All Products
Search
Document Center

MaxCompute:Clustering optimization recommendations

Last Updated:Dec 05, 2025

MaxCompute analyzes the read and write characteristics of tables and generates clustering suggestions to improve job performance and reduce compute unit (CU) consumption. You can evaluate the estimated benefits and recommendation details to decide whether to apply these suggestions.

Usage notes

  • Supported regions: China (Hangzhou), China (Shanghai), China (Beijing), China (Zhangjiakou), China (Shenzhen), and China (Chengdu).

  • Clustering optimization recommendations do not support Layer 3 model projects.

  • Clustering optimization statistics are intended to cover the run history of all jobs. However, these statistics do not include jobs that involve multiple Fuxi Job instances, so a small number of jobs may not be included.

  • For more information about clustered table optimization jobs, see Hash Clustering.
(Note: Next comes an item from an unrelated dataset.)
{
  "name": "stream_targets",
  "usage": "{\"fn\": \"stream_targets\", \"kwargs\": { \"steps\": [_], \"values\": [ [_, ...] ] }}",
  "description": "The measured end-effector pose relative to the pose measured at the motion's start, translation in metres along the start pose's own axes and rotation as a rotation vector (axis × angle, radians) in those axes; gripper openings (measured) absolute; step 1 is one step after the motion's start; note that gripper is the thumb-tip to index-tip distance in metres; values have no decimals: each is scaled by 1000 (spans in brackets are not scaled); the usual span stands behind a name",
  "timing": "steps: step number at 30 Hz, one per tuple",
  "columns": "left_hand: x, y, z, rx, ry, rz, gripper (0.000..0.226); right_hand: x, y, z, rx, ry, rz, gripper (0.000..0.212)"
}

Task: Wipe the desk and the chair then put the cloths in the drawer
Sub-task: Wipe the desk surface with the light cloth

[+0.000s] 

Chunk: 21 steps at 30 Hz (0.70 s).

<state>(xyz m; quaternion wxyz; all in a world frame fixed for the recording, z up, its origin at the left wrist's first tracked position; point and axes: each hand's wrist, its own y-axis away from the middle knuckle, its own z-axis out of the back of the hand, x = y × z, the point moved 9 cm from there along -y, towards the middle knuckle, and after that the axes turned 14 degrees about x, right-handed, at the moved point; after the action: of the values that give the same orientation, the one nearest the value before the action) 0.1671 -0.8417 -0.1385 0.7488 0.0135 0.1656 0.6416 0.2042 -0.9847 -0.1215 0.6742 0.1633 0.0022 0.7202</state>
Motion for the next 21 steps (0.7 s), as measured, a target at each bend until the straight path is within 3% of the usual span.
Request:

View clustering optimization recommendations

You can view the recommended tables for all or specific projects in the current region. The estimated benefits and recommendation details can help you decide whether to adopt the suggestions. The procedure is as follows:

  1. Log on to the MaxCompute console and select a region in the top-left corner.

  2. In the navigation pane on the left, choose Intelligent Optimization > Data Layout Optimization.

  3. On the Clustering Optimization tab, click Estimated Benefits and filter the parameters to find tables that are recommended for clustering.

    Parameter

    Description

    Project Name

    Select a MaxCompute project name from the drop-down list. If you do not select a project, all projects are included by default.

    Table Name

    Enter the table name. Fuzzy search is supported. Separate multiple table names with a comma ,.

    Recommendation Generation Date

    The date the recommendation was generated. The default is the previous day.

    • Estimated benefit indicators

      Indicator

      Description

      Estimated Number of Beneficial Jobs/Day

      The estimated number of jobs that can benefit each day after converting the recommended table to a clustering table.

      Estimated Shuffle Reduction/Day

      The estimated daily savings in shuffle volume after converting the recommended table to a clustered table.

      Saving shuffle volume can reduce the CU-hours that jobs use. Typically, saving 1 TB of shuffle volume can save 2 to 4 CU-hours per day.

    • Optimization recommendation list

      Review the suggested parameter values in the list and view the suggestions for more details about table optimization.

      Column Name

      Description

      Project

      The project where the table with recommended clustering property modifications is located.

      Table Name

      The name of the table with recommended clustering property modifications.

      Type

      The recommended clustering type for the table. Only recommendations based on Hash Clustering are supported.

      Suggested Cluster Key

      The recommended ClusterKey for the table, mainly related to Shuffle Removal and point query data filtering.

      Suggested Sort Key

      The recommended SortKey for the table. Mainly related to data filtering and storage compression rate.

      Bucket Count

      The recommended number of Buckets for the table. Mainly related to the parallelism of writing tables and reading tables after Shuffle Removal.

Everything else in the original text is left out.